YOUR INSTRUCTIONS:
In the records that follow, find each line with "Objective" and pull it out.

Dataset excerpts
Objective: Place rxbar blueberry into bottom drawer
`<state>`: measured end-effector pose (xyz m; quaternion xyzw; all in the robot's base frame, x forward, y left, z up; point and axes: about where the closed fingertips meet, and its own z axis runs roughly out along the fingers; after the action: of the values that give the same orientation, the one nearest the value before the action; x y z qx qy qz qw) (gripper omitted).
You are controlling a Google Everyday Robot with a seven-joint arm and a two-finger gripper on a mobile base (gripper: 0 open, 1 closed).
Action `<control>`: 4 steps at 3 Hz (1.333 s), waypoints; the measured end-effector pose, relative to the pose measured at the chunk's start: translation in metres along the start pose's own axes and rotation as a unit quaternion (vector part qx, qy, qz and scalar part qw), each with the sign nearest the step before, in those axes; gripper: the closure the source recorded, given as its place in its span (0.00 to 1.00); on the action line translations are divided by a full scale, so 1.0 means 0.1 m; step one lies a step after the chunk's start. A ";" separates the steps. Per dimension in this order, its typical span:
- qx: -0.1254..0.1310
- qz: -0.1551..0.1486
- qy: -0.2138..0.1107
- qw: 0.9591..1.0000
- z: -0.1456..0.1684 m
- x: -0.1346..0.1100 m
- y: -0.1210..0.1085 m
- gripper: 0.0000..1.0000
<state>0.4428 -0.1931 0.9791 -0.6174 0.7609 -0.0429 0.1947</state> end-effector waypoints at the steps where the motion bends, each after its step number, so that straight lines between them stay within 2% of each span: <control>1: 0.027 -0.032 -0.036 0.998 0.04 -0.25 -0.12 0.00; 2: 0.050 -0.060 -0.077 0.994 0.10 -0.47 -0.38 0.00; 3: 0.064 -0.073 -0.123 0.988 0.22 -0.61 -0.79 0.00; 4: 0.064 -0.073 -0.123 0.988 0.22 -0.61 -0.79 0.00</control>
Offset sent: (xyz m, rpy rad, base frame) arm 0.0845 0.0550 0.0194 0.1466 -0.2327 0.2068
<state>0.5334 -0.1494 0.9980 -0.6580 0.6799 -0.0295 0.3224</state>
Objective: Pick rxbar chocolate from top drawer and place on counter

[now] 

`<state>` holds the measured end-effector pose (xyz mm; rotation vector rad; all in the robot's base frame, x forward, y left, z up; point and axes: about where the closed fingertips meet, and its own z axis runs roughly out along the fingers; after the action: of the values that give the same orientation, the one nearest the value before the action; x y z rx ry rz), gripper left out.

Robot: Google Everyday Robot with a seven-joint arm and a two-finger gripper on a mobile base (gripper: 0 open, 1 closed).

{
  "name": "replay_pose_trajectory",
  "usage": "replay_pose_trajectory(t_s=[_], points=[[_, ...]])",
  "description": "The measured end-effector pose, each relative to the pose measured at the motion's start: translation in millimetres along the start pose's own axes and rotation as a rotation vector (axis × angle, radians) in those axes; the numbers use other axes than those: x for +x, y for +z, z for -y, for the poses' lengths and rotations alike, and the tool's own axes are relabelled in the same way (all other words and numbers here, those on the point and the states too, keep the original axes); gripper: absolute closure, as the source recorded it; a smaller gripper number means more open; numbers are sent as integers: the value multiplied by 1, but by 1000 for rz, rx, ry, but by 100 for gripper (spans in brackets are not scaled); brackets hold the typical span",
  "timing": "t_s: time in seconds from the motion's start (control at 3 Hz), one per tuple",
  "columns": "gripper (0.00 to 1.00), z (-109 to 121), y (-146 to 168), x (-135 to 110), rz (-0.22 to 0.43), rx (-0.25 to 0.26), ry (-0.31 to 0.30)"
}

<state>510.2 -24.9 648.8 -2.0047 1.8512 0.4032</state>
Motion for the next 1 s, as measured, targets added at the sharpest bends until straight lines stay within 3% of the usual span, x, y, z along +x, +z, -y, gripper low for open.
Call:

YOUR RESPONSE:
Objective: Place rxbar blueberry into bottom drawer
Objective: Pick rxbar chocolate from top drawer and place on counter

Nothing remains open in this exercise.